_Activity_.
Below are the entries. Print only the lines starting at the one with "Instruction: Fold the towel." and ending at the one with "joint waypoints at", exactly, with no pictures.

★ ★ ★ ★ ★

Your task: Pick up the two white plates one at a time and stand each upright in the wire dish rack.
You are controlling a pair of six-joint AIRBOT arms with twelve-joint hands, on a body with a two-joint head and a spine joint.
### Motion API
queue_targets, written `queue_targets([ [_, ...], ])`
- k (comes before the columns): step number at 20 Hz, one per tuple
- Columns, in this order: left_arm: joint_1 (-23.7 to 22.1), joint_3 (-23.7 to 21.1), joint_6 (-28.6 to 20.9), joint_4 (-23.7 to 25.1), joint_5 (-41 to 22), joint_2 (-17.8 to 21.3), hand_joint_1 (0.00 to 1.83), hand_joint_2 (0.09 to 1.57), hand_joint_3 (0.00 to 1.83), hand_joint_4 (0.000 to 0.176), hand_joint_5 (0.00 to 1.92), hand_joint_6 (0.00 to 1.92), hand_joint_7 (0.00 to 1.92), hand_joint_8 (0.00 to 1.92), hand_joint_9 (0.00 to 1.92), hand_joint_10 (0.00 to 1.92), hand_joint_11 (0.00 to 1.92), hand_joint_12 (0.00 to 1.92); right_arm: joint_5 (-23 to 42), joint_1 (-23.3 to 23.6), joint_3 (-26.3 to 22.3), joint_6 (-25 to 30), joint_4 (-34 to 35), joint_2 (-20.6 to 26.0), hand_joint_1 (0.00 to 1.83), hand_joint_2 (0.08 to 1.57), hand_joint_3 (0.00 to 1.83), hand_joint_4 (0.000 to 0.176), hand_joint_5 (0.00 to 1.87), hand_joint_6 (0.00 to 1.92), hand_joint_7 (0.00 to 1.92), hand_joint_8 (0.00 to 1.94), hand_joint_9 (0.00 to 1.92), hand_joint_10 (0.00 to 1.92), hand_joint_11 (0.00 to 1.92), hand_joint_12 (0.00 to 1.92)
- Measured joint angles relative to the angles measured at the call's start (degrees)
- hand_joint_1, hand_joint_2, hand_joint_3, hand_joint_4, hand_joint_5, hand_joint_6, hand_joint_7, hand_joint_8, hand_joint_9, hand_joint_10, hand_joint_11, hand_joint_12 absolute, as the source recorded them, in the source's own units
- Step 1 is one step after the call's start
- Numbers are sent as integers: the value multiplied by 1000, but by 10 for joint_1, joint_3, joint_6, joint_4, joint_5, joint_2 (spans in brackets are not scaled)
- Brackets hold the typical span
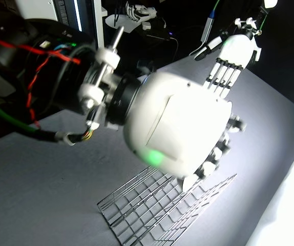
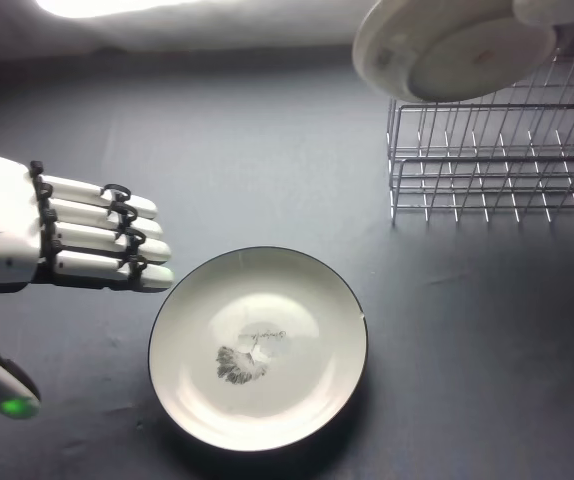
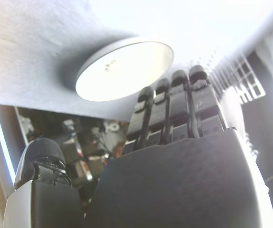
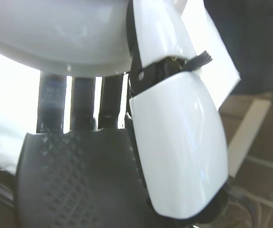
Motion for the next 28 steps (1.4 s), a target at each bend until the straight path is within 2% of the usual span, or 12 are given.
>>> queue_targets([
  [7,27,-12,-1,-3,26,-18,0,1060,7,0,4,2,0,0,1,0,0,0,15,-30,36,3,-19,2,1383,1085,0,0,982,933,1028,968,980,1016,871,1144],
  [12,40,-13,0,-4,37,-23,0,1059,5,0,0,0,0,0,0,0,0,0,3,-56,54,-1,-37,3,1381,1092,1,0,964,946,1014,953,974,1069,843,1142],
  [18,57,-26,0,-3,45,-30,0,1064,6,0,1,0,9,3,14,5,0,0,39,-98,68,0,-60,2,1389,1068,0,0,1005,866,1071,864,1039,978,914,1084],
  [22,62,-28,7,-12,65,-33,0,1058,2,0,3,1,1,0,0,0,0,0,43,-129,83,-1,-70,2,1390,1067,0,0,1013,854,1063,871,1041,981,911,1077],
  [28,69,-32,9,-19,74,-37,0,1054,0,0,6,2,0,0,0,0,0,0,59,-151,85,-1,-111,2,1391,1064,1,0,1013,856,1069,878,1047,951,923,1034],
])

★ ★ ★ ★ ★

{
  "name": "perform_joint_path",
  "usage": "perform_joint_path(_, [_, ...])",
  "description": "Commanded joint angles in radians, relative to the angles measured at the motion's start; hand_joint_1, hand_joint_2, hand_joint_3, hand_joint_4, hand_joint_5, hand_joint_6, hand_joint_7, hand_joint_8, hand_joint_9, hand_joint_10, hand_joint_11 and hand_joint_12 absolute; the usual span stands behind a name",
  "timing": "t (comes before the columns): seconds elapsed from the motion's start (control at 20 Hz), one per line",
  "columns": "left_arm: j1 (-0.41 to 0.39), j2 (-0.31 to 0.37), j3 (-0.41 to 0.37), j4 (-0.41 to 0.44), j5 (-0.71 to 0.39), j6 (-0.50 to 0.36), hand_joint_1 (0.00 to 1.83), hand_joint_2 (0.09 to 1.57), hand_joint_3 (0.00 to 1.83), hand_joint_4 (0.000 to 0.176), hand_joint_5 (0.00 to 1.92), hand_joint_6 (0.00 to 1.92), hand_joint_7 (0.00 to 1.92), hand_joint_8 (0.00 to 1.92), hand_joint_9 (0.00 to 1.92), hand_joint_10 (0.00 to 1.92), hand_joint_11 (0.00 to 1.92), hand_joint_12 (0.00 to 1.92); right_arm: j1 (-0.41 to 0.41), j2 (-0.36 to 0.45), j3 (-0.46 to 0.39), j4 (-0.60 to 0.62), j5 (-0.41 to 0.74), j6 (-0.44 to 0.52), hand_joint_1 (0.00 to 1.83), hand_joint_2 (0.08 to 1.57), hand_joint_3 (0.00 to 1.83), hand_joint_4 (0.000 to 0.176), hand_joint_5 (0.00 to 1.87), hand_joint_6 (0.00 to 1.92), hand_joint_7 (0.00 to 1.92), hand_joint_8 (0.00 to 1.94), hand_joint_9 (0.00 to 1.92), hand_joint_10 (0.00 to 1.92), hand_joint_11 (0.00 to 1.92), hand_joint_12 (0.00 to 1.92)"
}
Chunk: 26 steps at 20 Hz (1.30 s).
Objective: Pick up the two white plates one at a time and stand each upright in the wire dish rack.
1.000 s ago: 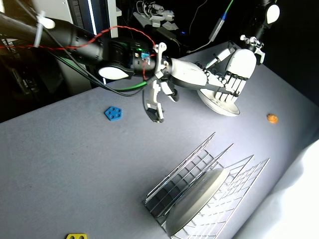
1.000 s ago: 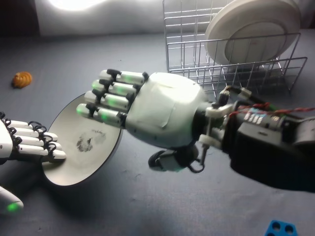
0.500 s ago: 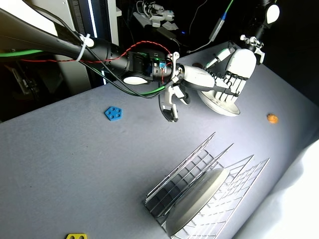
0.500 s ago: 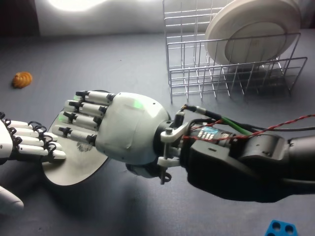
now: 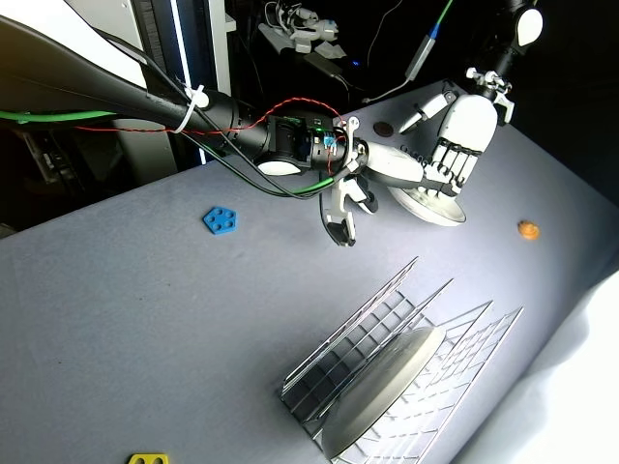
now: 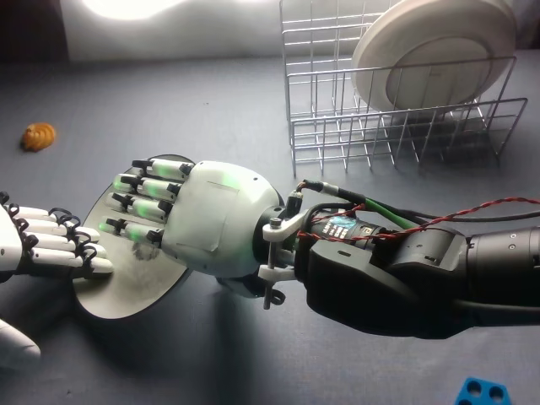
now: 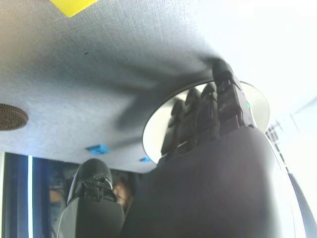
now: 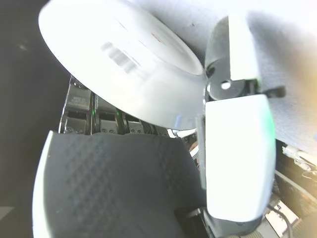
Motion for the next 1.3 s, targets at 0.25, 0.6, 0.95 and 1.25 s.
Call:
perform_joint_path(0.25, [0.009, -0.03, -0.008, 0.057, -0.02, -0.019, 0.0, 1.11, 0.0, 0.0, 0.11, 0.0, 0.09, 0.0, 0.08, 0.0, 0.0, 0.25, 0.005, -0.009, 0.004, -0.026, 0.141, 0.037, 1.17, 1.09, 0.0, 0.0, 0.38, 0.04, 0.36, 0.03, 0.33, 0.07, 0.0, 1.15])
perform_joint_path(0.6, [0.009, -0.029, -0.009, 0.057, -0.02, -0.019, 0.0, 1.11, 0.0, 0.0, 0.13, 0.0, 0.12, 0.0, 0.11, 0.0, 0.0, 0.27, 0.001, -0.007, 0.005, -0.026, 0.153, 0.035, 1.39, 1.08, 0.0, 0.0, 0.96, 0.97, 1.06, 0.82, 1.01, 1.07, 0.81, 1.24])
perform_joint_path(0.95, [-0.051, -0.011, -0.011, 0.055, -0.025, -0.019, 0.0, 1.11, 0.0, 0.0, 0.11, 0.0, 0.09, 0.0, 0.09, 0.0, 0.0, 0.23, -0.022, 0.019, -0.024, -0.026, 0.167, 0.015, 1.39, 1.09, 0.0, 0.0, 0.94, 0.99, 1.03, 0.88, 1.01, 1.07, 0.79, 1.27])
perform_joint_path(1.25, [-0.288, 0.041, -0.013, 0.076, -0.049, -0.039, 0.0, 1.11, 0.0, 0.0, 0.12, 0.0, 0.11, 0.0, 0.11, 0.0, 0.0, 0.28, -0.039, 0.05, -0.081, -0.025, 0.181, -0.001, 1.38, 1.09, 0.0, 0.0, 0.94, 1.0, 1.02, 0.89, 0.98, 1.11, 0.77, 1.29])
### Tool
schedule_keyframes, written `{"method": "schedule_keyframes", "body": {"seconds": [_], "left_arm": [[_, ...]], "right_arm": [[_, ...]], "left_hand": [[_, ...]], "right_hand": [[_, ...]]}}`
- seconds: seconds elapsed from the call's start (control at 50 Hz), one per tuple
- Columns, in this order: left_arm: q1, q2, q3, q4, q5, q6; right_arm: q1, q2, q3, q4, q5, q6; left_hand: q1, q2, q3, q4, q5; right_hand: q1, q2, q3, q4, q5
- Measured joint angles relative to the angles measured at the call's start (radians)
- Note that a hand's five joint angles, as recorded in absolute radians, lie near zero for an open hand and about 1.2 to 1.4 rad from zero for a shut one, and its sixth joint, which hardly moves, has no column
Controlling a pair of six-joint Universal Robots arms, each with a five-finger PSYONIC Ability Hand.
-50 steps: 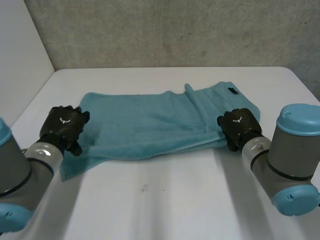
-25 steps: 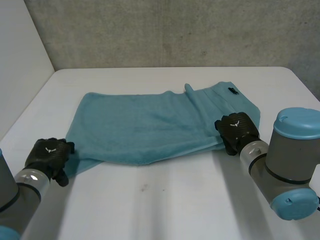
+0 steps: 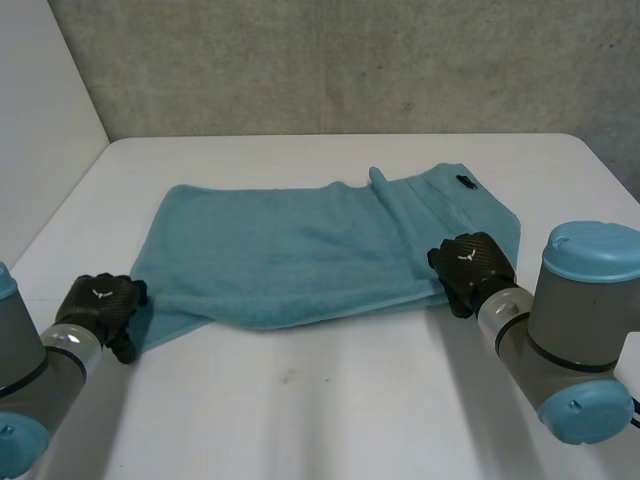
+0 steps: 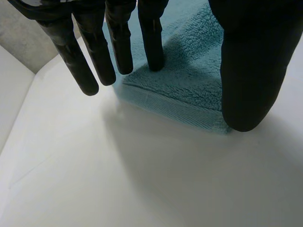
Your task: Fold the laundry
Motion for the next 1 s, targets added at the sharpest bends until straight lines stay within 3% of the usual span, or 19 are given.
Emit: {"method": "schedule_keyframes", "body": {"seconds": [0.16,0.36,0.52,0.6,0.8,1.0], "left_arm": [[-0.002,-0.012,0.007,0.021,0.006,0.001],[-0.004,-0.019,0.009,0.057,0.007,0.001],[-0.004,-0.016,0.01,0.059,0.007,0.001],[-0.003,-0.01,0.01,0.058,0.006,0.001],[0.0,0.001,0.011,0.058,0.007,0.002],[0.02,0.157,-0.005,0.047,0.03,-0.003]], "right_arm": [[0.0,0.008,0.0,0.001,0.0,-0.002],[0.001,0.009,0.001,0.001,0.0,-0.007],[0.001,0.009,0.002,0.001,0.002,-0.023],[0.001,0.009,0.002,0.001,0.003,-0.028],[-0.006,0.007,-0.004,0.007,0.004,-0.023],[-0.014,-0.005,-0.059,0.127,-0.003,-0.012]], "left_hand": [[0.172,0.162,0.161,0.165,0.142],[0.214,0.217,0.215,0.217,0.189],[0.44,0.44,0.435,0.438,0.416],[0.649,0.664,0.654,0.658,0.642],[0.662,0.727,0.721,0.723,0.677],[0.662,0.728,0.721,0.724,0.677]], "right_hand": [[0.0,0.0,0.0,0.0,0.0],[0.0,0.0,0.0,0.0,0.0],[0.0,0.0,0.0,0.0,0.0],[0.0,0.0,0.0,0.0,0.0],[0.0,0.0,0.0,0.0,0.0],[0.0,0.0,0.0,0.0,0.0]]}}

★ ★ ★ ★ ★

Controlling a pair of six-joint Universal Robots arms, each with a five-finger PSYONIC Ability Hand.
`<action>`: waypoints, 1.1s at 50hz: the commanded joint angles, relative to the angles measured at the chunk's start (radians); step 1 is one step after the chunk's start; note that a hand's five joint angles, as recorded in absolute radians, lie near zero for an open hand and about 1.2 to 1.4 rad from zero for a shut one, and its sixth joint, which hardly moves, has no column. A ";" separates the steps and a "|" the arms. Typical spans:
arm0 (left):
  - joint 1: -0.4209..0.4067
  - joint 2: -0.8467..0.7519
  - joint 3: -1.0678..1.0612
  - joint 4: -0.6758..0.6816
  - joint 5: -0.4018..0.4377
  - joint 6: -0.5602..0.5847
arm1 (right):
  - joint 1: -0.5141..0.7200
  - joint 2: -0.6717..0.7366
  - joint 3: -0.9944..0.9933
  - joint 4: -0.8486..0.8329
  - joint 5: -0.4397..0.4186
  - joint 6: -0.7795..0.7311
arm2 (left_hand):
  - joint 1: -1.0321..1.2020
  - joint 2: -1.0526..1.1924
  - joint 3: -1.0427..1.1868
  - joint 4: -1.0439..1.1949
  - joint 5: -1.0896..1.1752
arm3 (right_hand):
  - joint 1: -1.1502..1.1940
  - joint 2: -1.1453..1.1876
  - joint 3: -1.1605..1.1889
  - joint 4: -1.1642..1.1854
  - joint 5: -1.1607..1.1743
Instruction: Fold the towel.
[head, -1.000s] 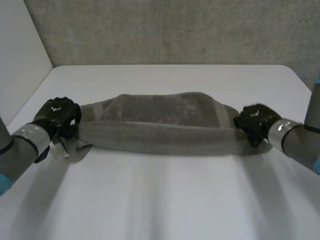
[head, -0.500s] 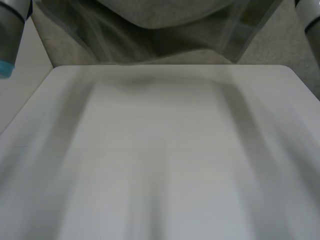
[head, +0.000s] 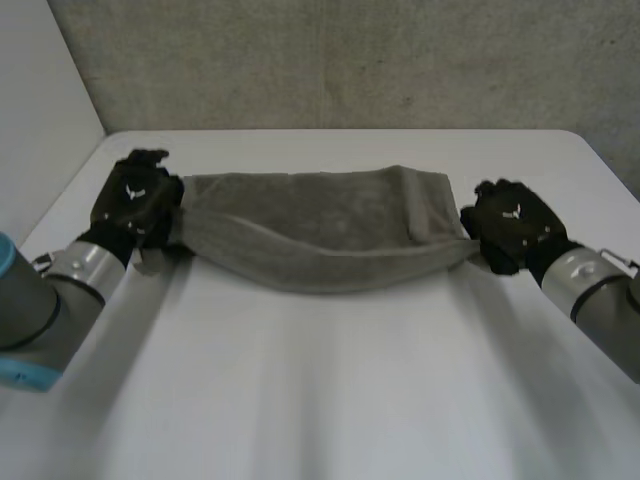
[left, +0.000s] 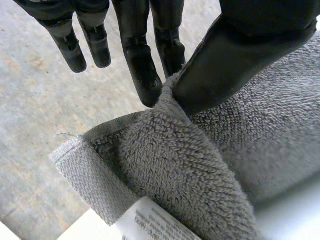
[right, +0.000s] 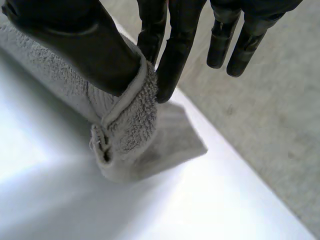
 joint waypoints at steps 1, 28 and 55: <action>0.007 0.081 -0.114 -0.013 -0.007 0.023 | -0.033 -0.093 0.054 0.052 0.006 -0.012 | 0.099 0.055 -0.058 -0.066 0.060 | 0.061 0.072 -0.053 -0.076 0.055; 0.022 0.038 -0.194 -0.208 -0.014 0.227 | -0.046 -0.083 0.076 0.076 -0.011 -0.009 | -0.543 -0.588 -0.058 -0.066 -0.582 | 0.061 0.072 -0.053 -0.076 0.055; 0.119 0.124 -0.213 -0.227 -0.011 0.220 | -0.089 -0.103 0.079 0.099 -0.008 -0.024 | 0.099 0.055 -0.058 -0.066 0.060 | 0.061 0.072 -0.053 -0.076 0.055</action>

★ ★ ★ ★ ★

_Task answer_.
Instruction: Fold the towel.
[head, -1.000s] 
[head, -0.500s] 
[head, +0.000s] 
[left, +0.000s] 
[right, +0.000s] 
 joint waypoints at steps 1, 28 and 55: <action>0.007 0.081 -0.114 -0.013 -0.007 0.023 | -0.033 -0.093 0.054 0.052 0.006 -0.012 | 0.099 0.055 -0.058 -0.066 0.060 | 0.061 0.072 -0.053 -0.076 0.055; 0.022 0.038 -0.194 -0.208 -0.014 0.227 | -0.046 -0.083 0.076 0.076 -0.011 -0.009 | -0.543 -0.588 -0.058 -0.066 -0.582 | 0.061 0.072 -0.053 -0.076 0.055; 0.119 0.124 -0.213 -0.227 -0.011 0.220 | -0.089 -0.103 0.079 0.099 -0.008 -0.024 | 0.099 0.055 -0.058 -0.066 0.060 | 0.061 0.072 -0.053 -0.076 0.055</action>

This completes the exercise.